With all of Red Dead Redemption 2’s new open world activities, it’s sometimes nice to sit a spell. You could get out a deck of cards, but why not a change of pace? Why not play Dominoes, a minigame new to the Red Dead Redemption series. With this overview, you’ll know all you need to play Dominoes and win in RDR2. Stack ‘em up and break ‘em down.
Red Dead Redemption 2 features four distinct flavors of dominos action. No matter what you choose, you have a hand of dominoes that you’ll want to whittle down to nothing by the end. How you place the dominoes and how many you’ll need to get on the board will depend on what variant you’re partaking in.
Red Dead Redemption 2 – How to Play Draw
In Draw, you follow what the name says by drawing seven random dominoes from the set of 28. Any extra dominoes after hands are dealt go to the boneyard. The player who possesses the highest double piece places their domino on the board and play continues from there around the table. A double is a domino with the same number on both sides. If no player has a double for whatever reason, the duty falls to the player with the highest value tile.
Placing the first tile down starts what’s called the line of play. Each player after the first expands it by matching one side of a tile they have with the end of the line and placing their tile down. In Draw, if you can’t place a tile down yourself, you have to grab one from the boneyard if there are any dominoes left there and pass play to the next player.
Once every player passes once, the round is considered blocked. Players count the numbers on their dominos (known as pips), and the winner is the person with the lowest total remaining in their hand. The winner’s total score comes from the combined totals of each other player at the table, and play continues until one player achieves 60 points.
The second type of game is called Block. This is very similar to Draw. In fact, the only difference is that there’s now no boneyard to draw from. Players just go around the table with their initial hand until there are no moves to make and then score their hands as described above.
Red Dead Redemption 2 – How to Play All Threes
In All Threes, players can score at the end of every turn. If the pips on the end of the chain of dominoes add up to a multiple of three then that player gets that number of points for their score. In this mode, the total score you’re looking for is 90, and play continues in a similar manner to Draw for each round.
At the end of a round, if you have the least remaining pips in your hand, you’re still scored based on the remainder of each opponent’s hand.
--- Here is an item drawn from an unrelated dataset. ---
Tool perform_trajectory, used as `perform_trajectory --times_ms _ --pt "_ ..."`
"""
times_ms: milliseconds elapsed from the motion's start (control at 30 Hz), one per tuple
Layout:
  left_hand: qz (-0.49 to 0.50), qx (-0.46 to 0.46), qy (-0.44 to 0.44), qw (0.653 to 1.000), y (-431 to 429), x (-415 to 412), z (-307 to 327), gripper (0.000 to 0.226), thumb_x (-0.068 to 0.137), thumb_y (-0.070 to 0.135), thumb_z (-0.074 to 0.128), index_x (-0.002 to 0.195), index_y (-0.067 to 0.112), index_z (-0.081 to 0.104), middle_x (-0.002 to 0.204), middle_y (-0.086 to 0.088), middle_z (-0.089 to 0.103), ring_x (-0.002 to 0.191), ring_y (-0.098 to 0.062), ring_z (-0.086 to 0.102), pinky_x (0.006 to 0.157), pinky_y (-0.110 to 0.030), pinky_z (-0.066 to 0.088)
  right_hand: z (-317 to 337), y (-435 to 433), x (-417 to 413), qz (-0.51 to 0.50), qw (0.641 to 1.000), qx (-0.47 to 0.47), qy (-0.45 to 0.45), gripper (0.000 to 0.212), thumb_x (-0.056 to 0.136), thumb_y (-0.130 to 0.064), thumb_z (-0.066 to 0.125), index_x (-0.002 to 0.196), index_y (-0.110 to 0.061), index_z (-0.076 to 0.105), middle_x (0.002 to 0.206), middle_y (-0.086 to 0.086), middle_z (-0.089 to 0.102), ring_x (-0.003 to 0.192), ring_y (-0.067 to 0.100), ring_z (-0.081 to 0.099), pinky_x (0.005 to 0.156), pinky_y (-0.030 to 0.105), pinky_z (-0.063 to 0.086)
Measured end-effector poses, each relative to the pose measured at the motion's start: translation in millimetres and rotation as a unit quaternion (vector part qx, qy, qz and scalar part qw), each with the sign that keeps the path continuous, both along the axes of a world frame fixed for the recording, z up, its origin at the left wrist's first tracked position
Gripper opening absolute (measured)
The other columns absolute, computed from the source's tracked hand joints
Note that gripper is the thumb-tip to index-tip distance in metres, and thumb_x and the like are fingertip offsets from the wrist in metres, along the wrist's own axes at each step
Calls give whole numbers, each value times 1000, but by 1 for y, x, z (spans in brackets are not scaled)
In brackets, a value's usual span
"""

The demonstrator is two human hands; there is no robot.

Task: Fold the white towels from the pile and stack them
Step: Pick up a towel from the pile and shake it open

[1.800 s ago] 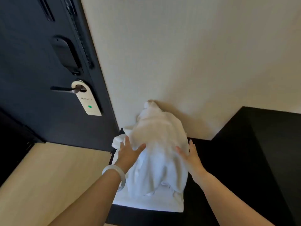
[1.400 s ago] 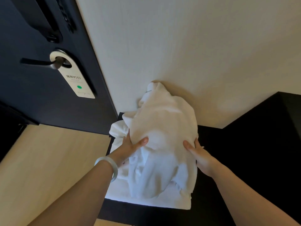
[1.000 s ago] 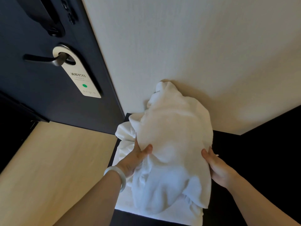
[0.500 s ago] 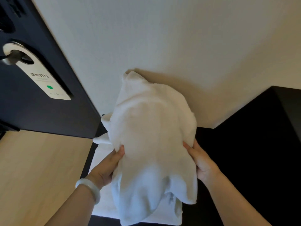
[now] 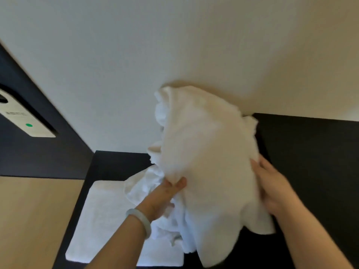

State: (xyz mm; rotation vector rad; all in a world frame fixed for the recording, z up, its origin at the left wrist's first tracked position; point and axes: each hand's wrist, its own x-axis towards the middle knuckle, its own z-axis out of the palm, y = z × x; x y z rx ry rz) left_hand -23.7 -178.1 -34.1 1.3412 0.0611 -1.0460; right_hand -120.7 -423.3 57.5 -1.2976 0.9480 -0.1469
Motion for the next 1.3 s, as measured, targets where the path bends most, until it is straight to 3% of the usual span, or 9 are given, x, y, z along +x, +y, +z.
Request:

Your points are rounded up or down to the nearest interval of three and then the round resets.
All Fives is the last variant of dominoes, and it’s similar to All Threes in many ways. You can score during the round by achieving a multiple of five with the edges of the line of play. Similarly, the end of round score is rounded to the nearest interval of 5 before being added to your score. You win in this mode when your score reaches 100.
Red Dead Redemption 2 – Dominoes Strategy
No matter what style of dominoes you’re partaking in, you’ll want to pay attention to every move your opponents make. Since there are only six numbers at play, keeping up with when players pass or draw tells you a lot about what they have in their hand. With some luck, you should be able to create scenarios where opponents can’t make a move, putting you in scoring positions over and over.
Double tiles are always placed perpendicular to the other dominos. In All Threes and All Fives, once both sides of a double are utilized, play can continue in four directions instead of just two. This creates more scoring opportunities and another layer of strategy for playing dominoes.
When playing either All Threes or All Fives, you may not want to play every round with your best move. Holding back and scoring less could allow you to bluff other players around the table. It also could let you save dominoes for future opportunities where you could get more out of them scorewise.